1994 hat Schmidt schon einmal für den Bundestag kandidiert. Auch damals hat es nicht geklappt. Aufgeben ist aber etwas, das für ihn nicht in Frage kommt. Sich reinhängen, Willen zeigen, Leistung bringen sind schon immer die Eigenschaften, die ihn antreiben. Was seine Kandidaturen betrifft, natürlich auch die Lust daran, mitzureden, Argumente auszutauschen, Politik zu machen. Dabei hat er sich auch immer die Fähigkeit bewahrt, anzuerkennen, wenn es einer gut macht, auch wenn der von einer anderen Partei kommt. "Bürgermeister Stefan Schelle ist ein guter Bürgermeister", sagt er etwa. Trotzdem ist er gegen den CSU-Politiker angetreten. Weil ihm die Vielfalt im Angebot wichtig ist.

Politik sei für ihn kein Beruf, sondern eine Leidenschaft, sagt Schmidt. Er finde es richtig, wenn Amtszeiten von Politikern zeitlich begrenzt werden, wenn es Lobbyregister gibt und wenn der Bundestag verkleinert wird. Vor allem sollten dort nicht nur Polit-Profis sitzen, sondern auch unabhängige Quereinsteiger. So wie er einer wäre.

Seine Ideen hat Schmidt in einem Zwölf-Punkte-Programm zusammengefasst. Mut zu Neuem nennt er das. Die Regierung sei gelähmt, und auch das Parlament könne neue Sichtweisen sehr gut gebrauchen, findet er: "Vor allem brauchen wir mehr Geschwindigkeit." Deutschland sei überreguliert. In anderen Ländern sei es zum Beispiel viel einfacher, Firmen zu gründen als in Deutschland. "Bei uns ist alles extrem komplex und abschreckend." Leistung muss sich mehr lohnen, findet er. Das betrifft für ihn die Besteuerung genauso wie allgemein Fleiß und Talent. "Fleiß muss wichtiger sein als Herkunft", sagt er. Was er überhaupt nicht leiden könne, sei Faulheit. Er sieht die FDP keineswegs als Partei der Besserverdienenden, sondern als Partei der Leistungswilligen und Leistungsträger. Wer Hilfe benötige, dem müsse allerdings auch geholfen werden, betont Schmidt.

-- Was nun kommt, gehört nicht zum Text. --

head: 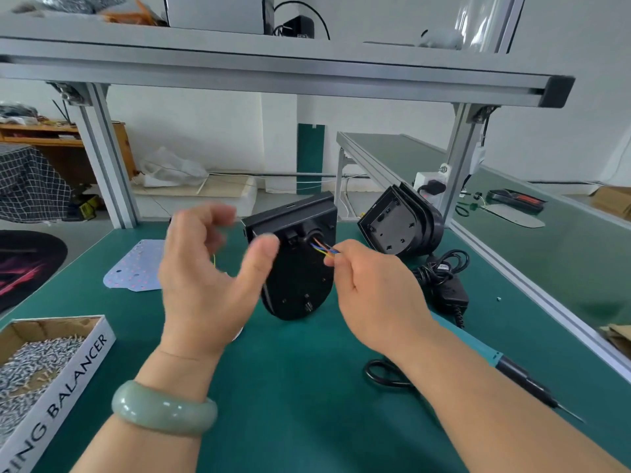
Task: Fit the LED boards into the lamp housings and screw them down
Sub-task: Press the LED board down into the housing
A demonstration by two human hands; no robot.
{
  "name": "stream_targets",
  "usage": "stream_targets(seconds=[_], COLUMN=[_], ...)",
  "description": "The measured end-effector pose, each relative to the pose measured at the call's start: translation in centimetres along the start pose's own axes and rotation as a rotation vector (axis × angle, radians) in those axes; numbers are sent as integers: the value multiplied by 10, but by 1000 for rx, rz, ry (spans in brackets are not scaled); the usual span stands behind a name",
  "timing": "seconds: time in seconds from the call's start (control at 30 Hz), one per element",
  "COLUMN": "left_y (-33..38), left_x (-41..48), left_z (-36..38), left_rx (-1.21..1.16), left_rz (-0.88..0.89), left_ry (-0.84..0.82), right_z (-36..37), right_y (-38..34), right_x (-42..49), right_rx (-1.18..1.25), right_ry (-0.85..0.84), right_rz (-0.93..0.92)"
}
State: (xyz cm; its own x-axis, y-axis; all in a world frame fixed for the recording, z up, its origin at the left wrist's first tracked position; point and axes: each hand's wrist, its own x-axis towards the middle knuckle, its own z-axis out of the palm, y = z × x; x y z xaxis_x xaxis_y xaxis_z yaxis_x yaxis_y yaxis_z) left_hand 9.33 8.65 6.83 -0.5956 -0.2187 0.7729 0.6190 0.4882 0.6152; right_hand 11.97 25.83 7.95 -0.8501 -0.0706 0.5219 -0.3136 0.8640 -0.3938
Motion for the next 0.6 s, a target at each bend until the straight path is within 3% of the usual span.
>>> stream_targets(seconds=[0.07,0.13,0.27,0.33,0.43,0.53,0.6], left_y=[-14,-18,-23,-21,-17,-16,-16], left_x=[-3,-9,-16,-17,-18,-16,-16], left_z=[6,15,28,30,30,29,28], left_rx=[-78,-245,-67,22,66,72,79], left_rz=[-205,-346,-333,-270,-255,-283,-271], left_ry=[-269,-381,-268,-246,-252,-243,-244], right_z=[-1,-4,-14,-13,-6,5,13], right_y=[4,6,4,-2,-7,-3,1], right_x=[2,6,21,30,43,42,39], right_rx=[62,91,-186,-186,123,568,711], right_ry=[-34,-81,-17,25,-39,4,15], right_rz=[12,37,79,52,135,308,341])
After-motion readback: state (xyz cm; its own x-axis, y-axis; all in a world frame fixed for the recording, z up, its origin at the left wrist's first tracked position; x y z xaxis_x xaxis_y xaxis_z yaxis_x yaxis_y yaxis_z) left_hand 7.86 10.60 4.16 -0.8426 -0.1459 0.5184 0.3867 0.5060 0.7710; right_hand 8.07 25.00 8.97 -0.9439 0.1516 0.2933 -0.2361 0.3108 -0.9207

Sollte er den Landkreis München im Bundestag vertreten dürfen, dann steht das Thema Wohnraum oben auf seiner Agenda. Im Nordosten der Region sieht Schmidt noch einiges Potenzial, um neuen Wohnraum zu schaffen und Druck aus dem Markt herauszunehmen. Auch müsse mehr auf Genossenschaften und Erbpacht gesetzt werden, findet er. Zur Verbesserung der Verkehrsinfrastruktur könnte er sich Schienen entlang des Autobahnrings A 99 vorstellen, und die Bildungssysteme in Deutschland sind ihm viel zu unterschiedlich. Eines aber treibt ihn im Wahlkampf besonders an: "Ich will verhindern, dass Deutschland rot-rot-grün wird", sagt er.